Downtown is still a power center for professionals seeking short walks to courthouses and government seats. New apartment towers and public projects like Riverwalk have injected some vigor to the city's center. For office dwellers, it still outguns downtown St. Petersburg, which has a similar vacancy rate but only a third the space.

Abberger said last year that SouthGate will be built "where corporate America wants to be." That honor, though, may be better suited for West Shore, Florida's largest business district boasting twice as much office space as downtown.

Close to the Tampa International Airport, the interstate and routes to St. Petersburg and Clearwater, West Shore sits at the nexus of Tampa's office workforce.

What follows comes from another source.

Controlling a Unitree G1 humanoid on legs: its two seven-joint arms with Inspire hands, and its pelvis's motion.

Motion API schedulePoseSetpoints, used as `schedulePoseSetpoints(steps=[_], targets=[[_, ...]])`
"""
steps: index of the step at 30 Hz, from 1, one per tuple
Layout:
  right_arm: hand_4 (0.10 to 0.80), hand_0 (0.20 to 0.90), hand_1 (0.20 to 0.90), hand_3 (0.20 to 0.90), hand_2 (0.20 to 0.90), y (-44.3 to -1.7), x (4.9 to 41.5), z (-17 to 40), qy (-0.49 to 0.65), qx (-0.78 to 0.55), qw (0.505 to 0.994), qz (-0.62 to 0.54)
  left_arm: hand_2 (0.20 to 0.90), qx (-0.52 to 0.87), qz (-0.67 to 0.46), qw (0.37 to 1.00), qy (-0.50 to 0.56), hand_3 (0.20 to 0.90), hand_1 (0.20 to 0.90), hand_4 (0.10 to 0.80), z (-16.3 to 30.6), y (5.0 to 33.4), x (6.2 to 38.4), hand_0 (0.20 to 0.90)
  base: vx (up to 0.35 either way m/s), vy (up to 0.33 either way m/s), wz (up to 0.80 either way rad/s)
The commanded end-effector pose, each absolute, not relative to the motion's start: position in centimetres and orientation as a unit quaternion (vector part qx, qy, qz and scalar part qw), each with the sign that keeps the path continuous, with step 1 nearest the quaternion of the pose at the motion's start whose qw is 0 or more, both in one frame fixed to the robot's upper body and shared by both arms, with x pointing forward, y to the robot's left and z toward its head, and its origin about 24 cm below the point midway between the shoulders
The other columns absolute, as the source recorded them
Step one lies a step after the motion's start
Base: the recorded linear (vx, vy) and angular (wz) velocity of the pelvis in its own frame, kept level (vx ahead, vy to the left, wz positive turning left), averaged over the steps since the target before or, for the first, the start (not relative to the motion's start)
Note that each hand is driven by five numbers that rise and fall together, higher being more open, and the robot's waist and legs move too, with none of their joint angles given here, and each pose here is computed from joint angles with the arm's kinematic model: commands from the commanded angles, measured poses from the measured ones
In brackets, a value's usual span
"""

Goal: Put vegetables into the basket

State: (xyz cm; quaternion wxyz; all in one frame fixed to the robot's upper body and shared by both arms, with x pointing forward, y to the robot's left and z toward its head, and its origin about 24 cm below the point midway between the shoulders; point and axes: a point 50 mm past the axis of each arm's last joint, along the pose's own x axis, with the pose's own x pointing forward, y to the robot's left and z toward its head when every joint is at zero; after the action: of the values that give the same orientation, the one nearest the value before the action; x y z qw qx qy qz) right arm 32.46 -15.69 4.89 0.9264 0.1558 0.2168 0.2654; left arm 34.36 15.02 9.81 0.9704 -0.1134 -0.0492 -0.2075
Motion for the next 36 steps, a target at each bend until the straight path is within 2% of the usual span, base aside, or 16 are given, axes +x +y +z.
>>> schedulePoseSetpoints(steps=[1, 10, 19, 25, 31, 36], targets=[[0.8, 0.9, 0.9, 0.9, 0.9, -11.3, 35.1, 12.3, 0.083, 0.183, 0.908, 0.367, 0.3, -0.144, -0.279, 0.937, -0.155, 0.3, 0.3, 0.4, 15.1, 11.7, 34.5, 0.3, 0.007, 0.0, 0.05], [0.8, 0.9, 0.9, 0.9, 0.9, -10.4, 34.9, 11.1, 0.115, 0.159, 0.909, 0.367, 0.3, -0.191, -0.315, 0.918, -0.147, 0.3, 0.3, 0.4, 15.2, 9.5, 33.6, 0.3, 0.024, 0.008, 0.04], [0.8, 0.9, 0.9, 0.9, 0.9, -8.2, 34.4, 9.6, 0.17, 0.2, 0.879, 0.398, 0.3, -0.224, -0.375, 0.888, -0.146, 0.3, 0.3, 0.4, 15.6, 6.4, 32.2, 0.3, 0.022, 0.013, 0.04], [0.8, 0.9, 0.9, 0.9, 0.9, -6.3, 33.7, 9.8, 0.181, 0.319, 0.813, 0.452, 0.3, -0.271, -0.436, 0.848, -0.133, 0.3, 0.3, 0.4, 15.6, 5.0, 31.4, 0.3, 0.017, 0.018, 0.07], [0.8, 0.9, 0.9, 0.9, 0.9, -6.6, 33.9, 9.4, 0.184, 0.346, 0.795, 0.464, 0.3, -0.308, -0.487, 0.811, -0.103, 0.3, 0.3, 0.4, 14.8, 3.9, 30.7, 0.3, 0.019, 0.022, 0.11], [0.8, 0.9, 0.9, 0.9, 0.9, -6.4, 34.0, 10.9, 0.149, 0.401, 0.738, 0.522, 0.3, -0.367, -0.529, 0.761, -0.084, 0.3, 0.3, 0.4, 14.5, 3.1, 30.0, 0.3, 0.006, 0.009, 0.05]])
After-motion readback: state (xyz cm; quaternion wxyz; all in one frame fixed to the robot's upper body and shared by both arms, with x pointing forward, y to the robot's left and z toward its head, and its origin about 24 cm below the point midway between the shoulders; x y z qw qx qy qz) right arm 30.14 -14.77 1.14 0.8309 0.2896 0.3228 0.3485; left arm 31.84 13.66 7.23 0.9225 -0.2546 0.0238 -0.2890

Even with pricier rents than downtown, it has lower vacancy, at 13 percent, and last year it newly leased three times as much space.

It's also the only Tampa market now fielding big office construction, including the new 10-story home of PricewaterhouseCoopers, MetWest Two.

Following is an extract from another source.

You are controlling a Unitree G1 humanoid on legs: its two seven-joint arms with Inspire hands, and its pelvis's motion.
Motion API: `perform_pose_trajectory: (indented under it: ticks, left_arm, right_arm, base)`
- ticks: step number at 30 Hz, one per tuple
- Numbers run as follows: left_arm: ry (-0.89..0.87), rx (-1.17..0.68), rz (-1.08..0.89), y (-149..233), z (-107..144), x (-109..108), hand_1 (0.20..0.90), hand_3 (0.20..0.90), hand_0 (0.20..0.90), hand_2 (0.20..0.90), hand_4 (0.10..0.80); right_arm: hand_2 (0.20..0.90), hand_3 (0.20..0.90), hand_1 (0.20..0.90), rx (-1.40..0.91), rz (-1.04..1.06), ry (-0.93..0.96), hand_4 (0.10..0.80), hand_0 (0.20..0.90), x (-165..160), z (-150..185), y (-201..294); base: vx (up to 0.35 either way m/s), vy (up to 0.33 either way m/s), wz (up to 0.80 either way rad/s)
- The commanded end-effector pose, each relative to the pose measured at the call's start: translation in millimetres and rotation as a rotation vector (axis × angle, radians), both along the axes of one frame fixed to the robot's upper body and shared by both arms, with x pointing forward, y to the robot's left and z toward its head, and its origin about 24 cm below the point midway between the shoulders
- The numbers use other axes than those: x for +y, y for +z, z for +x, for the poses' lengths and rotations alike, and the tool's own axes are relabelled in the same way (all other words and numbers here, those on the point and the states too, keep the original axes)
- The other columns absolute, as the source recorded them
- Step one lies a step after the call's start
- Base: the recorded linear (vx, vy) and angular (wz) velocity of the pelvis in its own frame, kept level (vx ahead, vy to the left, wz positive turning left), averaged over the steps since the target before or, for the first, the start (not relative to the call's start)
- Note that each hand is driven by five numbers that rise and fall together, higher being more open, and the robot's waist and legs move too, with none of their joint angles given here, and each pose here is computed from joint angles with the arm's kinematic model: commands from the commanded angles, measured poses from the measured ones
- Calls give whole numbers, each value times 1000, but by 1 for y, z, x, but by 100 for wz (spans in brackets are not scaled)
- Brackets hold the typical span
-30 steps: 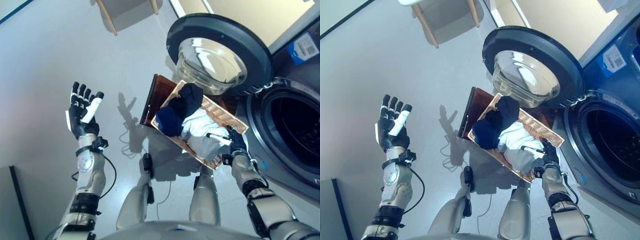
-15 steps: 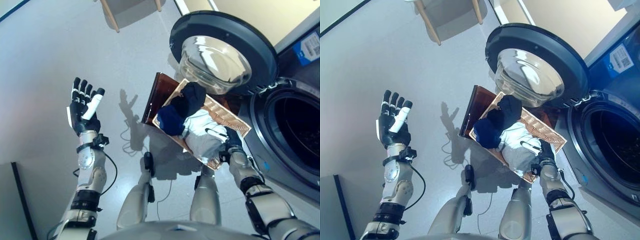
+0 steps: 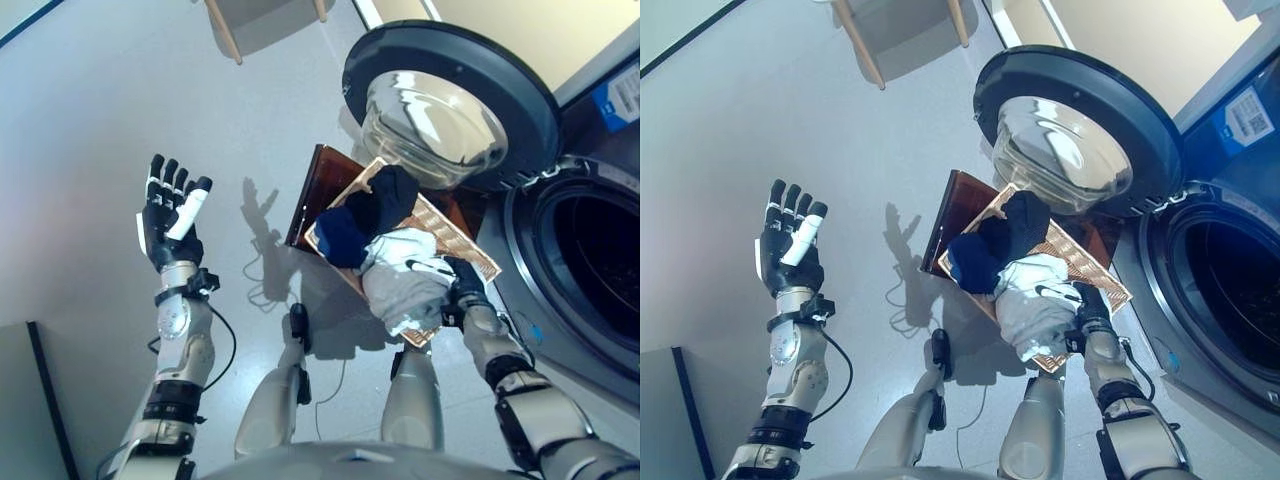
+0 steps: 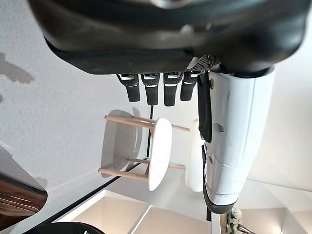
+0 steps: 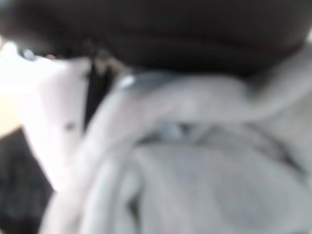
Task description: Pick up the clothes and place them into the washing machine
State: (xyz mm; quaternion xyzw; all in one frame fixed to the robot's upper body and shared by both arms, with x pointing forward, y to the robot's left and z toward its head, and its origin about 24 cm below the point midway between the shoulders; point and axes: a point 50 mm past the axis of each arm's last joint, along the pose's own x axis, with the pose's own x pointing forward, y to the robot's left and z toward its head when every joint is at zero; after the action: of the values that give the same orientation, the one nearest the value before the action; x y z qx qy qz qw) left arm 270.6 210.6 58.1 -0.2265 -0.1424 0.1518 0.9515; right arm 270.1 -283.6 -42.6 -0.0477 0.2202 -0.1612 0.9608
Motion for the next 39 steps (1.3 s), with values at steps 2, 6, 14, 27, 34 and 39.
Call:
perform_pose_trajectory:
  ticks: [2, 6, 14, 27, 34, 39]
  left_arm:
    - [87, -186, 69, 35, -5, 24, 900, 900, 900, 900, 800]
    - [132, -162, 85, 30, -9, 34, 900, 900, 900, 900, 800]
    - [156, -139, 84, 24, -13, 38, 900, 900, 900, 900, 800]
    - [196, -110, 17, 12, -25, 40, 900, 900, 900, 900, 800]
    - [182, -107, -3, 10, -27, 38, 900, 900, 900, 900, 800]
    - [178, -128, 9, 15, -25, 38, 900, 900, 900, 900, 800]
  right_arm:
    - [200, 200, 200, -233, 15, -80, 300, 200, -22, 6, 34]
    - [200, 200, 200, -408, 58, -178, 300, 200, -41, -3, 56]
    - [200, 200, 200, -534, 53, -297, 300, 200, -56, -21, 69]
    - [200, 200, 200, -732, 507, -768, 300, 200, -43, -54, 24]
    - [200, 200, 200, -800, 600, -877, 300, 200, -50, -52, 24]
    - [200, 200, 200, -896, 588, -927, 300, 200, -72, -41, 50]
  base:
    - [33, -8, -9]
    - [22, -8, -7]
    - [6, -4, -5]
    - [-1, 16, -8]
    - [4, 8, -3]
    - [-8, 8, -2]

Plans show SouthGate still has a few advantages. At 20 stories tall, SouthGate would be shorter but wider than other downtown towers, a benefit for big tenants wanting to focus operations on one floor. Glass curtain walls, large fresh-air vents and efficient lights and water lines were designed for lower energy bills. A 1,200-car garage and a 350-suite on-site hotel could draw in employers, especially medical leaders tied to the University of South Florida's Center for Advanced Medical Learning & Simulation across the street.

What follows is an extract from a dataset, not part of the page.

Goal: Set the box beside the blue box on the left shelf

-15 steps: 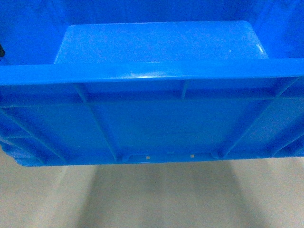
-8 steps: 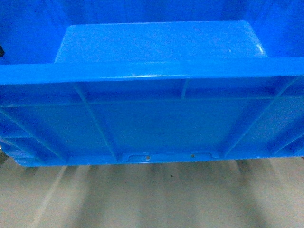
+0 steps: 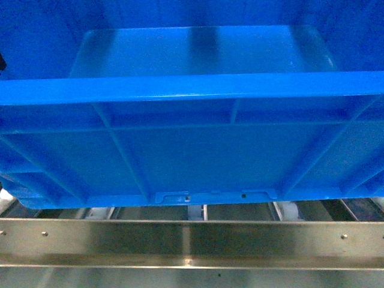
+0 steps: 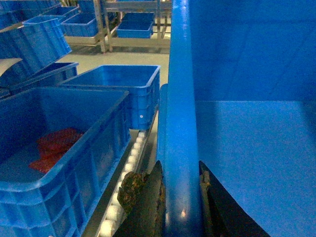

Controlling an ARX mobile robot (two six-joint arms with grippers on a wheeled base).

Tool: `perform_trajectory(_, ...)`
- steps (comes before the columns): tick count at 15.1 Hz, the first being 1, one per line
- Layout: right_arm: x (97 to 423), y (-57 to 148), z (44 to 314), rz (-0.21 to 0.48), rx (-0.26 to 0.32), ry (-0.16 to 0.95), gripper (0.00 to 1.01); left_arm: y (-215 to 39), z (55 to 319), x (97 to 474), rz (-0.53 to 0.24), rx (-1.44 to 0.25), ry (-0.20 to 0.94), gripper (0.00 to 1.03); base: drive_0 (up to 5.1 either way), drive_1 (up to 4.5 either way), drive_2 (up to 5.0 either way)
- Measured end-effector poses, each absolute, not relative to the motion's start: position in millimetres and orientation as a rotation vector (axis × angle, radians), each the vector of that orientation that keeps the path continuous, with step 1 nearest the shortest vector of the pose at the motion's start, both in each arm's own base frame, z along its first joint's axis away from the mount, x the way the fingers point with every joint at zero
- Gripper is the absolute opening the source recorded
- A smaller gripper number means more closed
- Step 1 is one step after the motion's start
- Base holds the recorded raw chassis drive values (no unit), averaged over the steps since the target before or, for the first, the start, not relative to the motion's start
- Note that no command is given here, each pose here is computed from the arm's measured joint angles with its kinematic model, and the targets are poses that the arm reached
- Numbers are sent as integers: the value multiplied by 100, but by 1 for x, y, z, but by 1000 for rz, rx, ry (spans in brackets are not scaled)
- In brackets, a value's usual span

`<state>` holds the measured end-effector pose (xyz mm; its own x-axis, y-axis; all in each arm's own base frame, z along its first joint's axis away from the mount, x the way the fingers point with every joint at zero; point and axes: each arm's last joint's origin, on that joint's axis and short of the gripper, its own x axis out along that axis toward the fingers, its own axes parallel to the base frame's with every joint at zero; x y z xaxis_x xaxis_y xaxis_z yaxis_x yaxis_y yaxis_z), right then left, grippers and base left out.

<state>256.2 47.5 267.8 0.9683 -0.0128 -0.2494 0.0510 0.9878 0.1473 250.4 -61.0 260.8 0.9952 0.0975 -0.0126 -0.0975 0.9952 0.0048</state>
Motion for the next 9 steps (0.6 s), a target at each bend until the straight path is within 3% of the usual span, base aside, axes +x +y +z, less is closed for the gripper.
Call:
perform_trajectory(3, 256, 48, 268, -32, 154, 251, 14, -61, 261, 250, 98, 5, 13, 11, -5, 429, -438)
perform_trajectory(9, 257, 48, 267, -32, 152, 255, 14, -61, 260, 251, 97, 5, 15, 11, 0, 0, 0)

SouthGate cheerleaders said its appeal would come largely from its freshness, making downtown's vintage monoliths look increasingly obsolete. Colliers International CEO Lee Arnold, whose firm is seeking leases for the tower, said demand would stem from bright-eyed executives seeking a "flight to new."

But SouthGate could face broader challenges from a rapidly changing office model. Blue-chip firms, hyper-vigilant for efficiencies, are renting less room and crowding workers closer to cut costs and spark creativity. Smart phones, cloud computing and changing work styles are leading employees to log their hours at home or in the field. And with the job market sputtering shakily to life, some executives remain hesitant to commit to long leases or large spaces.

"Every time you get some momentum going, someone shuts down another office or merges with another bank," McGeachy said. "There's been a step-forward, step-backward movement for a long time."

It's not all dark clouds over downtown's skyline. High-end "trophy" towers like SouthGate often field the most attention when corporate leaders return to the market, Jones Lang LaSalle managing director Chris Butler said.

Some stakeholders are optimistic that downtown has plenty of room to grow. Law firm Hill Ward Henderson just renewed a 12-year lease for four floors of Bank of America Plaza, with managing shareholder Jim Robbins saying, "Downtown has really continued to evolve in a very nice fashion."

Whether SouthGate will escape its mothballing in time to profit from that change remains up for debate. But Abberger said he's confident delays won't keep the tower out of downtown forever.

"There are still some scary things on the economic horizon, but I think Tampa is poised to outperform the market," Abberger said. "When you make your bets, you make them for the long-term. I happen to think Tampa is a great bet for the long-term."